[Start of Attachment]
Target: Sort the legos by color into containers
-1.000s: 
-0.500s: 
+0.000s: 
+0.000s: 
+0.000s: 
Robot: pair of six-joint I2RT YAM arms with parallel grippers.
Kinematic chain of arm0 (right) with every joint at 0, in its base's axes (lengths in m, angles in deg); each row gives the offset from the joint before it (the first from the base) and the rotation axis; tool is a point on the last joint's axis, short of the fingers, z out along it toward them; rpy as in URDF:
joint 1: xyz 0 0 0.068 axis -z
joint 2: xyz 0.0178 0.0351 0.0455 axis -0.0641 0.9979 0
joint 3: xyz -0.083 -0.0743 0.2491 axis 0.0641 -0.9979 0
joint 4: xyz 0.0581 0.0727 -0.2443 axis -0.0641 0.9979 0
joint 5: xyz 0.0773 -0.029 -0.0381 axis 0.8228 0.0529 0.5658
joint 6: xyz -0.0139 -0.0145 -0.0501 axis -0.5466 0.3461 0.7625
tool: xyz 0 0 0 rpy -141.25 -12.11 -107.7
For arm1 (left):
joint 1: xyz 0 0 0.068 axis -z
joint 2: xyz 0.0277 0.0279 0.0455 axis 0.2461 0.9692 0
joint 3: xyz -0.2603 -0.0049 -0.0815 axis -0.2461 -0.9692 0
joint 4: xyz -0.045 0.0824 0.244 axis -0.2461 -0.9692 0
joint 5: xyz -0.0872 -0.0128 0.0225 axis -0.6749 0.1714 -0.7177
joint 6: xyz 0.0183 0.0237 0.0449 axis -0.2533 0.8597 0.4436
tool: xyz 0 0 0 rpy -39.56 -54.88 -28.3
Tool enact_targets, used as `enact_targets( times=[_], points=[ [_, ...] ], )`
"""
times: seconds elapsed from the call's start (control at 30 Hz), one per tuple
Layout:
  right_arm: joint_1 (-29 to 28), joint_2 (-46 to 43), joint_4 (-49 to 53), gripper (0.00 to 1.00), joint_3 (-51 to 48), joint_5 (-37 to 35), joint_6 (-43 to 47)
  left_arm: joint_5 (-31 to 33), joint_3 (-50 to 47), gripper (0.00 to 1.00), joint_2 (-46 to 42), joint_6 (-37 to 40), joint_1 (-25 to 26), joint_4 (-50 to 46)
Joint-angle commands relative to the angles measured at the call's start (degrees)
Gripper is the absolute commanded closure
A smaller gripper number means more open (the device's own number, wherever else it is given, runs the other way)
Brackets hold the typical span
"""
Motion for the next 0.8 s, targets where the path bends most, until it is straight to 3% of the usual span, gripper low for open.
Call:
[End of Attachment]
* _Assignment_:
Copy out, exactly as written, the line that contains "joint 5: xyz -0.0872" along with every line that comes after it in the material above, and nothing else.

* _Solution_:
joint 5: xyz -0.0872 -0.0128 0.0225 axis -0.6749 0.1714 -0.7177
joint 6: xyz 0.0183 0.0237 0.0449 axis -0.2533 0.8597 0.4436
tool: xyz 0 0 0 rpy -39.56 -54.88 -28.3
Tool enact_targets, used as `enact_targets( times=[_], points=[ [_, ...] ], )`
"""
times: seconds elapsed from the call's start (control at 30 Hz), one per tuple
Layout:
  right_arm: joint_1 (-29 to 28), joint_2 (-46 to 43), joint_4 (-49 to 53), gripper (0.00 to 1.00), joint_3 (-51 to 48), joint_5 (-37 to 35), joint_6 (-43 to 47)
  left_arm: joint_5 (-31 to 33), joint_3 (-50 to 47), gripper (0.00 to 1.00), joint_2 (-46 to 42), joint_6 (-37 to 40), joint_1 (-25 to 26), joint_4 (-50 to 46)
Joint-angle commands relative to the angles measured at the call's start (degrees)
Gripper is the absolute commanded closure
A smaller gripper number means more open (the device's own number, wherever else it is given, runs the other way)
Brackets hold the typical span
"""
Motion for the next 0.8 s, targets where the path bends most, until it is straight to 3% of the usual span, gripper low for open.
Call:

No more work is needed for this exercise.